The decision on Saturday came two days ahead of the first anniversary of the clashes between protesters and security forces on Mohamed Mahmoud Street, which began on 19 November last year.
President Mohamed Morsy decided a few weeks ago to pardon all but one of the 379 defendants facing trial for violent incidents that took place during the 25 January revolution and the interim period under the rule of the Supreme Council of the Armed Forces.
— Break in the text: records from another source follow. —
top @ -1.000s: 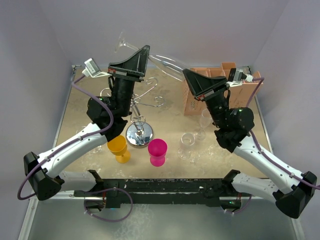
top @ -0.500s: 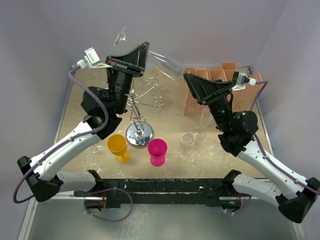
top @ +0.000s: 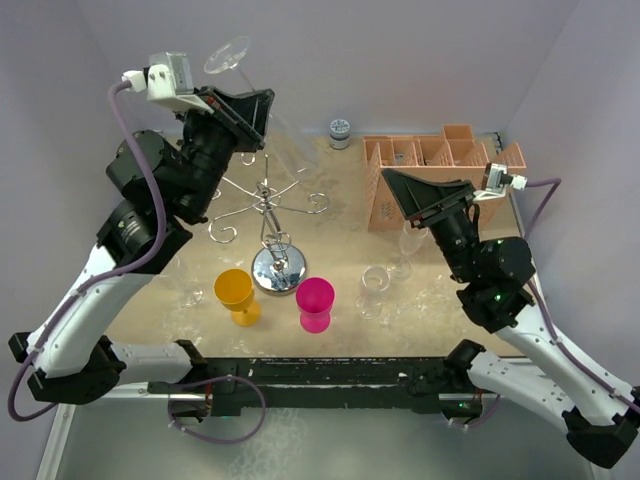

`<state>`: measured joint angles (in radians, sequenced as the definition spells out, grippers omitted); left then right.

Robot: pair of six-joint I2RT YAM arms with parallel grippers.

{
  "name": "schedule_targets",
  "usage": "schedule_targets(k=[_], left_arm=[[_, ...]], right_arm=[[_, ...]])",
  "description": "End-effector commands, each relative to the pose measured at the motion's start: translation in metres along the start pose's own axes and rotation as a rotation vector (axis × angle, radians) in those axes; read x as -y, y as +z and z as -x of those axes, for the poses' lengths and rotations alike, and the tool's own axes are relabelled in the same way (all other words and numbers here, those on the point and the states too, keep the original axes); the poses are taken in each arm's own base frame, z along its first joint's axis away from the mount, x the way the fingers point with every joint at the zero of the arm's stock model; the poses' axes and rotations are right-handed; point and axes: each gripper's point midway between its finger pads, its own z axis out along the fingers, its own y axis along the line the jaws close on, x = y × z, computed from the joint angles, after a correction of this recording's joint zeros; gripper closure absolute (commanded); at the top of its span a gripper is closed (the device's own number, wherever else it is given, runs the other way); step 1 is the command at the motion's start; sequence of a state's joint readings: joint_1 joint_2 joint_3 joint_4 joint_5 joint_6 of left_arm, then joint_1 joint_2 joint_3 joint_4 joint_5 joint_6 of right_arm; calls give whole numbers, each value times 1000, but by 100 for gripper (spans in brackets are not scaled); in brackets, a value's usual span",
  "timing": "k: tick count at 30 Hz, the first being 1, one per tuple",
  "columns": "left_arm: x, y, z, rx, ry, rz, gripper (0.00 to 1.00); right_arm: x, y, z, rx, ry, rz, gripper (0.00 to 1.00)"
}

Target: Place the wine glass upside down on the wine glass rack

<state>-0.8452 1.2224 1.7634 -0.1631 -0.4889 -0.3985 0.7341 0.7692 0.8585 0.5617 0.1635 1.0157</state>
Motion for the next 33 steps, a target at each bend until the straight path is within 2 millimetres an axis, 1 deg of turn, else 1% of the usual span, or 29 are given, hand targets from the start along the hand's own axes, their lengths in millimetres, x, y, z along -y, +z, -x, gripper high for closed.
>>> schedule_targets(k=[1, 3, 4, 6, 9, 12, 14, 16, 17, 19, 20, 21, 22, 23, 25, 28, 31, 33], left_arm=[[-11, -43, 6, -138, 131, -34, 100], [-25, -61, 7, -161, 155, -6, 100], [-34, -70, 6, -171, 174, 14, 100], [-54, -87, 10, -158, 199, 71, 100], [-91, -111, 33, -59, 216, 210, 100], [-126, -135, 62, 49, 235, 381, 100], [-140, -147, 77, 95, 252, 453, 100], [-149, -153, 80, 112, 279, 494, 100], [-153, -155, 78, 112, 296, 511, 100], [-167, -162, 68, 129, 294, 568, 100], [-171, -162, 61, 136, 290, 571, 100], [-178, -162, 42, 112, 324, 578, 100], [-185, -164, 32, 107, 339, 597, 100], [-192, -167, 23, 98, 352, 622, 100], [-205, -174, 9, 79, 369, 667, 100], [-211, -177, -8, 61, 378, 655, 100], [-212, -173, -30, 13, 420, 613, 100], [-222, -174, -42, -2, 440, 666, 100]], right_arm=[[2, -9, -3, -41, -106, -10, 29], [6, -12, -7, -66, -129, -25, 30], [6, -12, -7, -69, -146, -25, 30], [7, -12, -4, -66, -199, -28, 30], [13, -9, -1, -53, -270, -46, 30], [20, -6, -2, -41, -303, -52, 30], [26, -5, -4, -37, -322, -59, 30], [33, -4, -7, -38, -350, -70, 30], [36, -4, -7, -36, -361, -75, 30], [40, -6, -5, -20, -376, -79, 30], [42, -7, -2, -5, -381, -88, 30], [45, -9, 2, 15, -383, -110, 31], [54, -11, 6, 30, -385, -164, 31], [60, -13, 10, 42, -376, -204, 31], [64, -17, 12, 52, -336, -235, 31], [70, -23, 14, 71, -316, -256, 32], [70, -27, 13, 78, -306, -240, 33], [71, -28, 13, 80, -313, -234, 33]])
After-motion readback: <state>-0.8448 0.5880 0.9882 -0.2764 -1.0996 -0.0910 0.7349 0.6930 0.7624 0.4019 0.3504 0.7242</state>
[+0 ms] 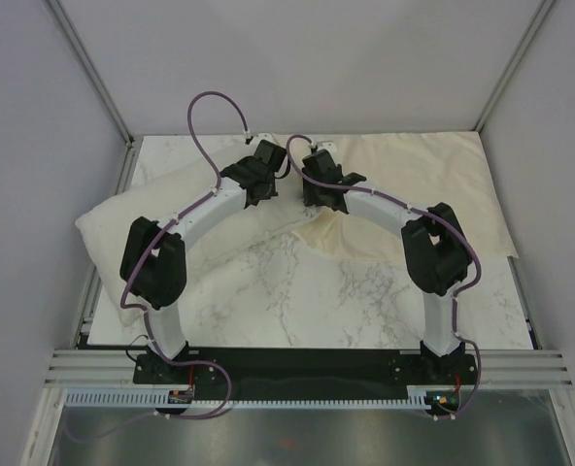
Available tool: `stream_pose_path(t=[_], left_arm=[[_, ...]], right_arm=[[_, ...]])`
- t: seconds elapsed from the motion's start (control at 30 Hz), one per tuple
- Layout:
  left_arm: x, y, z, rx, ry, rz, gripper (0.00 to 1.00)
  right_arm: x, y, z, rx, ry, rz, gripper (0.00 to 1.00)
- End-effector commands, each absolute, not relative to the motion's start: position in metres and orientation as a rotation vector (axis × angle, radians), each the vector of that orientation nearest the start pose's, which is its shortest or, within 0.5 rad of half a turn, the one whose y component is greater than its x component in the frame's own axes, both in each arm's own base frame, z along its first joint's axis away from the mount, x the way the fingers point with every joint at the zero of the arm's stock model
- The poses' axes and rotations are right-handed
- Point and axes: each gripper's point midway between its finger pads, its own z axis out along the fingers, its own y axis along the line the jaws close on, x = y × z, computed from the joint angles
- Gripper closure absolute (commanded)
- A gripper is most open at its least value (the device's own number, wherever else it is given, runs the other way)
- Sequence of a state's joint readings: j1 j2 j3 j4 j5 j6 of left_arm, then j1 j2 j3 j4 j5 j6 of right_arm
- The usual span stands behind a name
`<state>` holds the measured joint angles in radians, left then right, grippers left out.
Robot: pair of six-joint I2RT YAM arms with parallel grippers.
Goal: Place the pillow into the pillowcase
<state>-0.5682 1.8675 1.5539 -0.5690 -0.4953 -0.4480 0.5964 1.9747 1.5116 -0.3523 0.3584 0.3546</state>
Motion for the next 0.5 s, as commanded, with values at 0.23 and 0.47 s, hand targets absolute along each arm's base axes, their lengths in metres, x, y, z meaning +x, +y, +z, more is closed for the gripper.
stream_pose_path(t=[0.23,0.47], left_arm=[[0.425,-0.167,0.132,-0.109,2.36,0.158,0.98],[0.425,-0.165,0.142,-0.082,2.334,0.184,0.98]], right_arm=[[0.431,0.226,0.044,-0.084,2.437,-0.005,0.9],[0.388,0.216,0.083,-0.184,2.432,0.099,1.0]])
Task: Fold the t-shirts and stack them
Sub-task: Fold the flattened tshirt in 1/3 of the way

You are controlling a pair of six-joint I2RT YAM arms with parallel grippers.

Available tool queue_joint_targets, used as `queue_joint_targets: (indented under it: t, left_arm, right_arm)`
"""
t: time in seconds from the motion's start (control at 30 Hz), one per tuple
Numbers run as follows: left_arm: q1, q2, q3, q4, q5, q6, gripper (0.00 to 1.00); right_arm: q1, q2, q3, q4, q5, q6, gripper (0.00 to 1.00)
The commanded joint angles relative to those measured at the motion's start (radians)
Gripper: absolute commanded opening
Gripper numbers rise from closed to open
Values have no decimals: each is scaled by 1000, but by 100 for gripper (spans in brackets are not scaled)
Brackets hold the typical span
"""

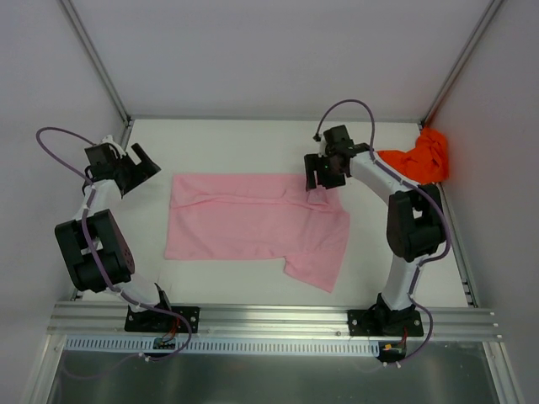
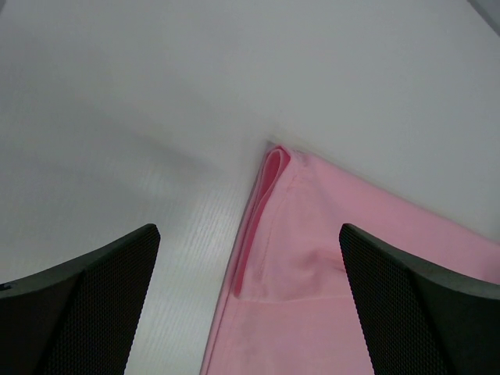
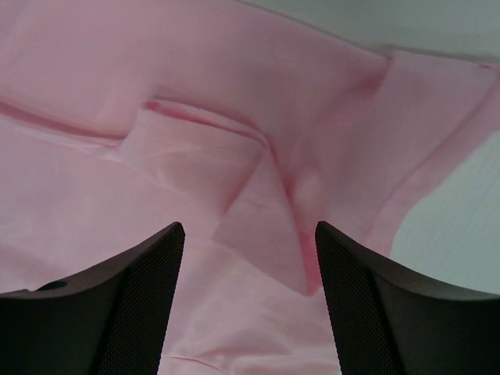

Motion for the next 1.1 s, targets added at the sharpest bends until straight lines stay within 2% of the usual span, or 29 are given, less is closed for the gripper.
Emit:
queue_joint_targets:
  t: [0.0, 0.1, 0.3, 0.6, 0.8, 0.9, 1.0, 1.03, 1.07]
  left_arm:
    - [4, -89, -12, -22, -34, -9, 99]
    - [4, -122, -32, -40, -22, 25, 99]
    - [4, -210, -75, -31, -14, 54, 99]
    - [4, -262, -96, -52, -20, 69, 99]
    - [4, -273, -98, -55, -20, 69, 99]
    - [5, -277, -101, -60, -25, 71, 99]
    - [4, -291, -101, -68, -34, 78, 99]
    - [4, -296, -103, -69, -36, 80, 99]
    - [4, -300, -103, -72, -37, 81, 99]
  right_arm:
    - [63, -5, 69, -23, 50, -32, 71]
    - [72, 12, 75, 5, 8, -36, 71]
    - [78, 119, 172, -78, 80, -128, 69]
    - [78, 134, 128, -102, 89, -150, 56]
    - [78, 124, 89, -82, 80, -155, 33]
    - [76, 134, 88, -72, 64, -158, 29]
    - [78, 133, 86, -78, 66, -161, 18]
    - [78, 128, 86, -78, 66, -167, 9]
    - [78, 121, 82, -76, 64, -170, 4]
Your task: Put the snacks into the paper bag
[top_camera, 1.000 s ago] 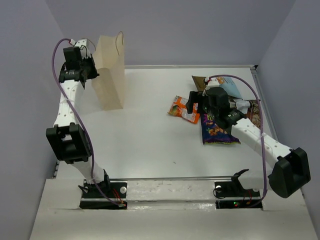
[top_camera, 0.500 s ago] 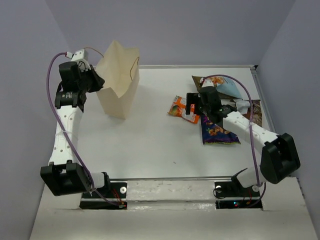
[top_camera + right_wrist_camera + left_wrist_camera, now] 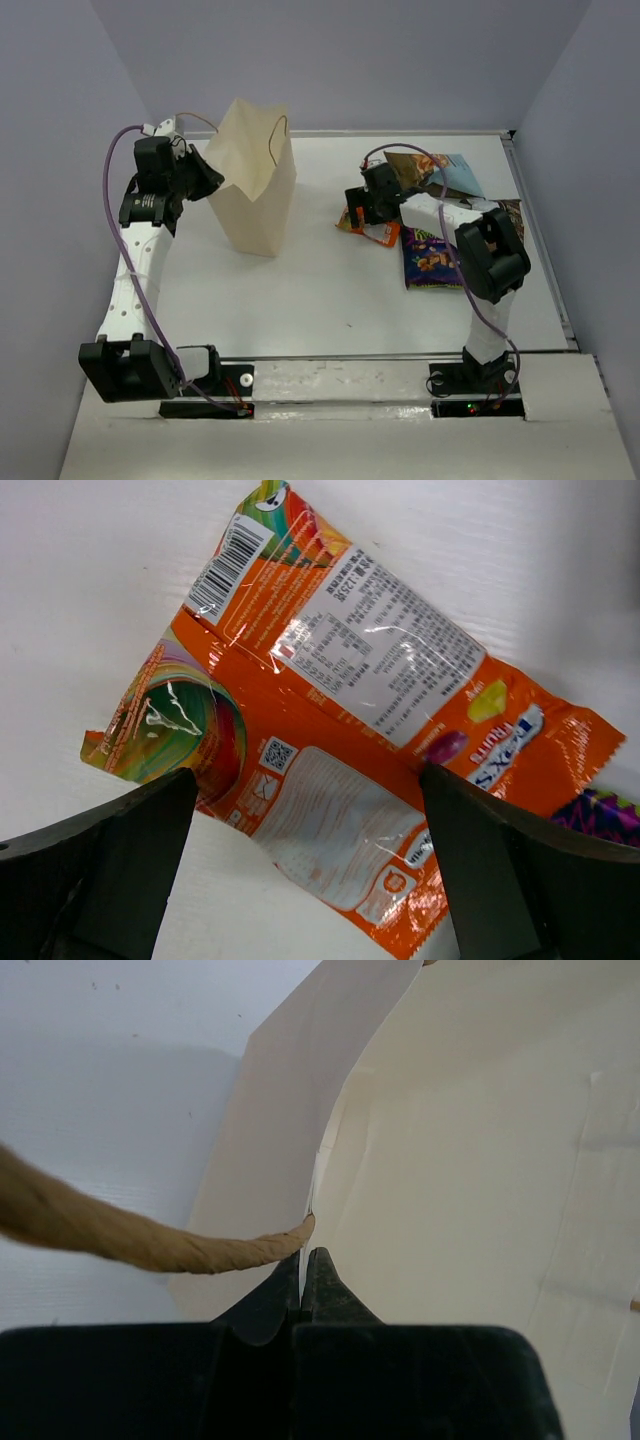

The pardon could force the judge to find almost all of the defendants not guilty of charges related to the clashes.
Prosecutors are accusing defendants of burning down real estate tax offices and setting fire to police cars, as well as injuring police officers and damaging the facade of the American University in Cairo’s downtown campus overlooking the street.
Activists say the clashes were the result of congestion among many demonstrators after Central Security Forces broke up a sit-in of the revolutionary martyrs’ families in adjoining Tahrir Square by force on 19 November 2011, leading to clashes with police that lasted for five days, killing over 40 people.
In a statement, prosecutors had said the amnesty decision covered all but one defendant, whom they alleged was in possession of narcotics.
The Constitutional Declaration, issued in March 2011, grants the president the right to issue a pardon for criminal defendants, which, according to legal experts, will give the court the right to acquit the defendants in that case.